Exercise goal
Restate verbatim the span of lines below between the line with "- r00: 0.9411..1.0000" and the line with "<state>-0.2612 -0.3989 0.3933", including those two lines, and only that span.

Given records

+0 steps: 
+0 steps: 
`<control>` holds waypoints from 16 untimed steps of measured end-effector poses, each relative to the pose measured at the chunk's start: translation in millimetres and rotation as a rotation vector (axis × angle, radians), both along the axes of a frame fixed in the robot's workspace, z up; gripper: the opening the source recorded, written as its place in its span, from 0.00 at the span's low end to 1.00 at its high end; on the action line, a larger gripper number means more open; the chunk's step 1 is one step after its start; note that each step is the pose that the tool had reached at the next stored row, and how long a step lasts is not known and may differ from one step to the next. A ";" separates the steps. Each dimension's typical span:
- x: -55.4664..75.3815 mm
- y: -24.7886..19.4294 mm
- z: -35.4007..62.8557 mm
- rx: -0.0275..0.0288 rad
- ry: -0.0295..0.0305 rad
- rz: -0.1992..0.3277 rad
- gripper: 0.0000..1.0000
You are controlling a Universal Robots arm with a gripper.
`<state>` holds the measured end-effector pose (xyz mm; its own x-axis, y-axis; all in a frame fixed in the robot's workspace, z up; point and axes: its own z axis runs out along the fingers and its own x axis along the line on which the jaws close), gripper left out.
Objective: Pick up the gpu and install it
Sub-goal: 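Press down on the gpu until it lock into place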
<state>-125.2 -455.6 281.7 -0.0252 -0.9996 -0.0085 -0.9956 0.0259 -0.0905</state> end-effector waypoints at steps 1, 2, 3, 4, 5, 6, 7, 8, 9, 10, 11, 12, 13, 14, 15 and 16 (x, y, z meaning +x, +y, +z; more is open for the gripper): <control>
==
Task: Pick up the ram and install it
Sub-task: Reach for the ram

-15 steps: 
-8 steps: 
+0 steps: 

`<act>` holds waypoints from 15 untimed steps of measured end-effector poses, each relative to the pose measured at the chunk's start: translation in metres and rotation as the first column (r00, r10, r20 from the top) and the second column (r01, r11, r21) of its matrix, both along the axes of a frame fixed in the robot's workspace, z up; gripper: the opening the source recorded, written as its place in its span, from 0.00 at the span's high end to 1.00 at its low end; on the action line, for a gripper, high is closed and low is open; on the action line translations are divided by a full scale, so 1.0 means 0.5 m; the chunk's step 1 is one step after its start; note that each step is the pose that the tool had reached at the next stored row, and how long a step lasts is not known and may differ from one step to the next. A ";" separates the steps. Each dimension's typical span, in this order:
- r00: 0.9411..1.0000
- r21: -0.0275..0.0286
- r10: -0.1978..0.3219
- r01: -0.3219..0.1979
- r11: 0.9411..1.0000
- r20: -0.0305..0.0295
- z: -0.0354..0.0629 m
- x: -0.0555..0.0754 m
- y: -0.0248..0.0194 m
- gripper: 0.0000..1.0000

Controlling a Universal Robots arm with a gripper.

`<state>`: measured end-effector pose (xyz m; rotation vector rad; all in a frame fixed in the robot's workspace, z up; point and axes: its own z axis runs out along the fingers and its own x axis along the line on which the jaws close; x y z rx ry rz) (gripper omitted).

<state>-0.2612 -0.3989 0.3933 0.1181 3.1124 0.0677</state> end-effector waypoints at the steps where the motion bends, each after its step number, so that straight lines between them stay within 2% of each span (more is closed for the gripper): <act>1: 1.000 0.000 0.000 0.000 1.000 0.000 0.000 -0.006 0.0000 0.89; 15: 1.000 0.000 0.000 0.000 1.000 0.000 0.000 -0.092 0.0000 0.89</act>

Task solution
- r00: 0.9411..1.0000
- r21: -0.0275..0.0286
- r10: -0.1978..0.3219
- r01: -0.3219..0.1979
- r11: 0.9411..1.0000
- r20: -0.0305..0.0295
- z: -0.0354..0.0629 m
- x: -0.0555..0.0754 m
- y: -0.0248..0.0194 m
- gripper: 0.0000..1.0000

Controlling a Universal Robots arm with a gripper.

`<state>`: measured end-effector pose (xyz m; rotation vector rad; all in a frame fixed in the robot's workspace, z up; point and axes: its own z axis runs out along the fingers and its own x axis along the line on which the jaws close; x y z rx ry rz) (gripper omitted).

<state>-0.2612 -0.3989 0.3933 0.1181 3.1124 0.0677</state> end-effector waypoints at the steps where the motion bends, each after its step number, so that straight lines between them stay within 2% of each span (more is closed for the gripper): <act>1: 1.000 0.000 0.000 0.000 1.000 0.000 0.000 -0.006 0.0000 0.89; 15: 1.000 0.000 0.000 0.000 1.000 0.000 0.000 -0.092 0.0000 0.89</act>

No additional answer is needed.